The pricing details also make the outing easier to plan. Westonbirt admission tickets start from £14, Friends of Westonbirt Arboretum members get free entry all year, and Forestry England national members get one free family visit per membership year when pre-booked. With free entry included on the workshop day, the class becomes a tidy part of a larger visit rather than an extra add-on you have to factor in separately.
Bath bombs still have room to grow
Part of the reason this format keeps working is that bath bombs sit at the crossroads of self-care, gifting, and straightforward craft appeal. They were invented and patented in 1989 by Mo Constantine, co-founder of Lush Cosmetics, and the category has stayed strongly associated with colourful, customisable home-spa products ever since.
A 2026 market report estimated the UK bath-bomb market at more than USD 100 million in 2024 and forecast 5 to 7 percent annual growth through 2035. That suggests the category still has momentum, especially where natural ingredients and giftable presentation are part of the draw. The Bristol Soap Company’s workshop fits that shape neatly, because it gives people the technique, the materials, and the packaging in one visit.

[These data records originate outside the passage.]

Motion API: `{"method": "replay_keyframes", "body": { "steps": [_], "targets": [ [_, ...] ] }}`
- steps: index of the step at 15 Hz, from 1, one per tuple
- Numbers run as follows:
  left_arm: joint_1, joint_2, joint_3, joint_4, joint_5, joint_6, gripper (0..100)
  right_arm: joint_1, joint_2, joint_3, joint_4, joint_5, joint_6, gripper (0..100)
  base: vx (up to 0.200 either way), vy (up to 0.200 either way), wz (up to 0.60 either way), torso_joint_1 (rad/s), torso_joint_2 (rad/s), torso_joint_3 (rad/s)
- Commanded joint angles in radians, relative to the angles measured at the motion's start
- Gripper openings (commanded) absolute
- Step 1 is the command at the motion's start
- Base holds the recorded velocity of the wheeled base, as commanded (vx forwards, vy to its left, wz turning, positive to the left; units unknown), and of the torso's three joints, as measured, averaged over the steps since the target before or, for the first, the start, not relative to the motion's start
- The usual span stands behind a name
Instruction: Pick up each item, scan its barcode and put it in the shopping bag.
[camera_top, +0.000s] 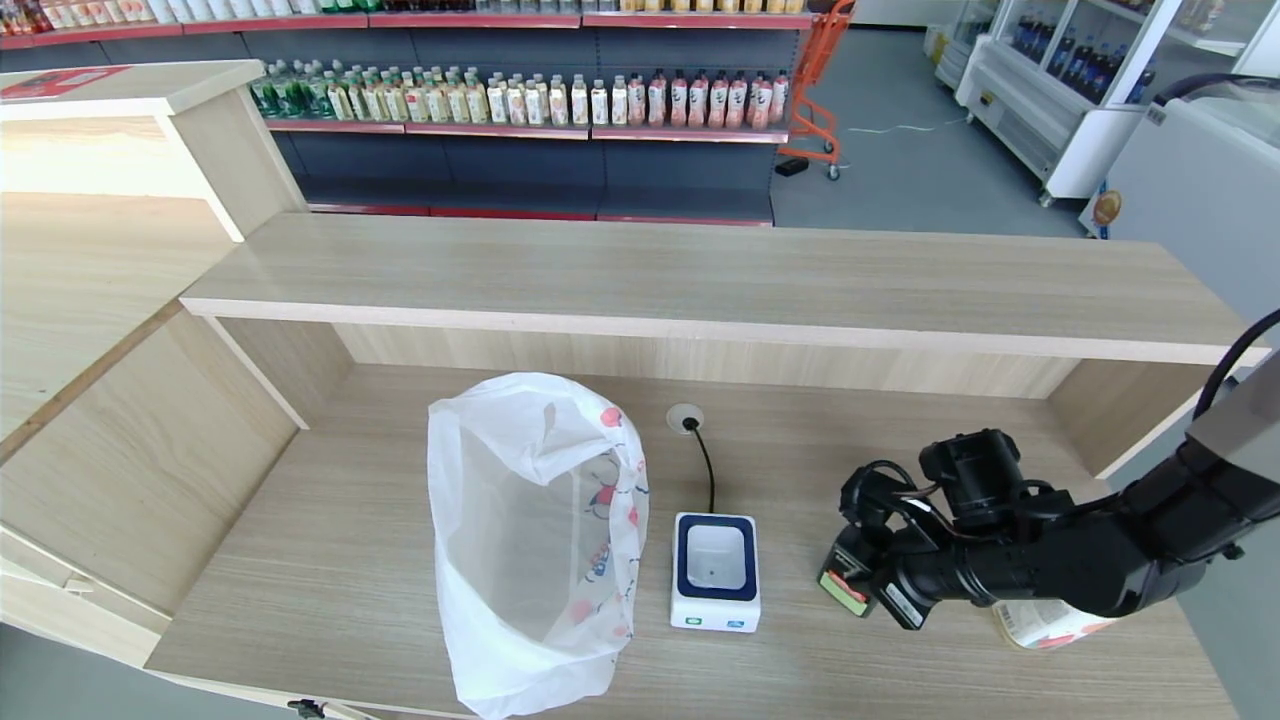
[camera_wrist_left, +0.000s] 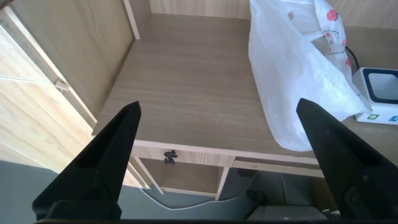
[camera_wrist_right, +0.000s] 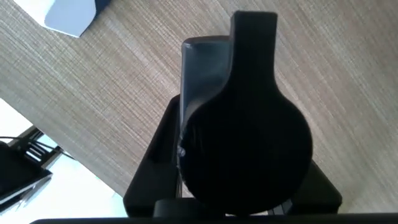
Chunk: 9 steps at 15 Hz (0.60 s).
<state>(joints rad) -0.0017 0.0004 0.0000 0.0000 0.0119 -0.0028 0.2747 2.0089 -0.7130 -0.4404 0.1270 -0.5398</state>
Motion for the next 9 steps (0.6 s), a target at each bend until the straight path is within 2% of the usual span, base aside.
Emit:
{"method": "replay_keyframes", "body": {
  "steps": [1,3,5,8,9],
  "targets": [
    [0.000,0.000,0.000,0.000,0.000,0.000,100,-0.002,-0.137,-0.005,-0.009,0.010,0.123,0,0.000,0.000,0.00,0.000,0.00,0.000],
    [0.002,0.000,0.000,0.000,0.000,-0.002,100,-0.020,-0.262,0.003,-0.004,0.006,0.235,0,0.000,0.000,0.00,0.000,0.00,0.000],
    [0.000,0.000,0.000,0.000,0.000,0.000,100,-0.058,-0.398,0.110,-0.034,0.000,0.233,0,0.000,0.000,0.00,0.000,0.00,0.000],
    [0.000,0.000,0.000,0.000,0.000,0.000,100,-0.063,-0.513,0.268,-0.173,0.003,0.011,0,0.000,0.000,0.00,0.000,0.00,0.000],
    [0.002,0.000,0.000,0.000,0.000,0.000,100,-0.065,-0.544,0.297,-0.205,0.008,-0.123,0,0.000,0.000,0.00,0.000,0.00,0.000]
  ]
}}
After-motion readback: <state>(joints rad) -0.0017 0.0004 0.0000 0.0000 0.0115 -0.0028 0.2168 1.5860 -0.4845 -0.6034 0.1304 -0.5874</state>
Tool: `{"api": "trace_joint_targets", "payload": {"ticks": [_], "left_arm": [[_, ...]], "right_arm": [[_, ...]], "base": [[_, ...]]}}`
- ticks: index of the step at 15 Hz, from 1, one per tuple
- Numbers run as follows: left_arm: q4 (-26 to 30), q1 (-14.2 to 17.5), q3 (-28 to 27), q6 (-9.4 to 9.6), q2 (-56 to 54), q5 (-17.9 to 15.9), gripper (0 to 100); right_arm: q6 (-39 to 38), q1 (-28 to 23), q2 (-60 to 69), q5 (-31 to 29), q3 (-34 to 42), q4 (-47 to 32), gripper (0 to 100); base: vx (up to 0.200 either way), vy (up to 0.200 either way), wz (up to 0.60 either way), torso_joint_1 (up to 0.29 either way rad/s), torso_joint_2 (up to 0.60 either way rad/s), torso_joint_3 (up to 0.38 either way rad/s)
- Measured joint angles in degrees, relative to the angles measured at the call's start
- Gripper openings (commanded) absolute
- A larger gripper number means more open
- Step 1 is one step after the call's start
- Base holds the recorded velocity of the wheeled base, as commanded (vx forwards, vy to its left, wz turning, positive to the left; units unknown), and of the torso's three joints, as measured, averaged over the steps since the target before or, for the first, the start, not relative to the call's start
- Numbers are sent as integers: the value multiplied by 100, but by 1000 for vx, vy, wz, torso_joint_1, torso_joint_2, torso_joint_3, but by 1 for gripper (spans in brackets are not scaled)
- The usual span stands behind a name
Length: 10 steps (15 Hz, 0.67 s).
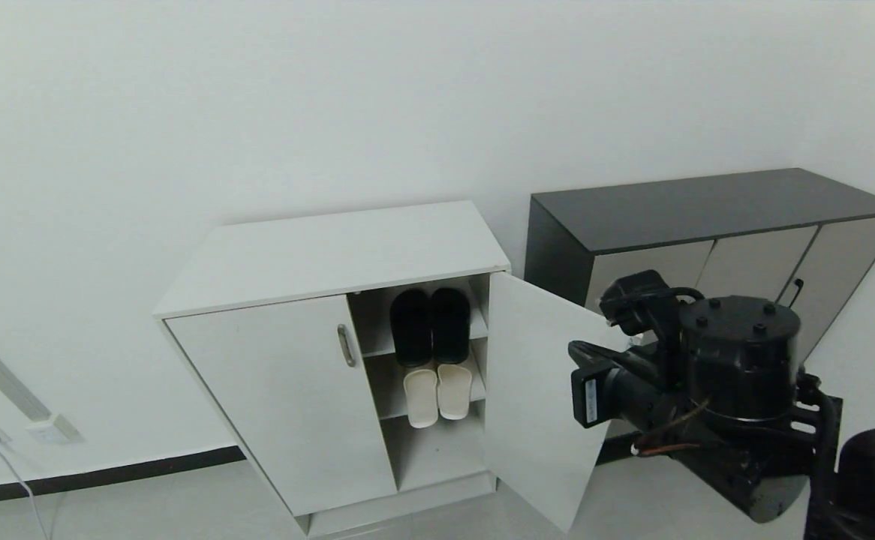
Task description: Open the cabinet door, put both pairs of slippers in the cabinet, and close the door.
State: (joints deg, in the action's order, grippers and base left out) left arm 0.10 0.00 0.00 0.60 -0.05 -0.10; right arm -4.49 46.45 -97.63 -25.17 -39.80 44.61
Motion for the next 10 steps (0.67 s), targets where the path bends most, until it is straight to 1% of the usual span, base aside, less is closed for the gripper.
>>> {"api": "trace_joint_targets", "payload": {"ticks": [2,4,6,10], "left_arm": [[0,0,0,0,0,-1,0],[0,-2,0,2,0,0,0],[0,-2,0,0,0,2,0],[0,-2,0,2,0,0,0]], "right_arm": [[2,-349,-215,128,-311,4,0],[4,-898,-597,375,-875,-104,0],[-2,-1315,-967,566,-1414,-339,0],[-20,-1944,-1690,767,-2331,-656,0]], "base": [[0,0,0,0,0,0],[0,0,0,0,0,0],[0,0,0,0,0,0],[0,0,0,0,0,0]]}}
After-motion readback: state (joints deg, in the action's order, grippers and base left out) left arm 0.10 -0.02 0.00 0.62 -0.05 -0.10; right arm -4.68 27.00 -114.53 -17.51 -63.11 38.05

That is the real appeal of this Bristol day out: you do not just leave with a pleasant afternoon behind you. You leave with bath bombs you made yourself, a recipe you can use again, and a box that already feels ready to gift, keep, or use that same week.
This article was produced by Prism’s automated news system from verified source data, official records, and press releases, then run through automated quality and moderation checks before publishing. The system is built and supervised by the people who set the standards it runs under. Read our full AI policy.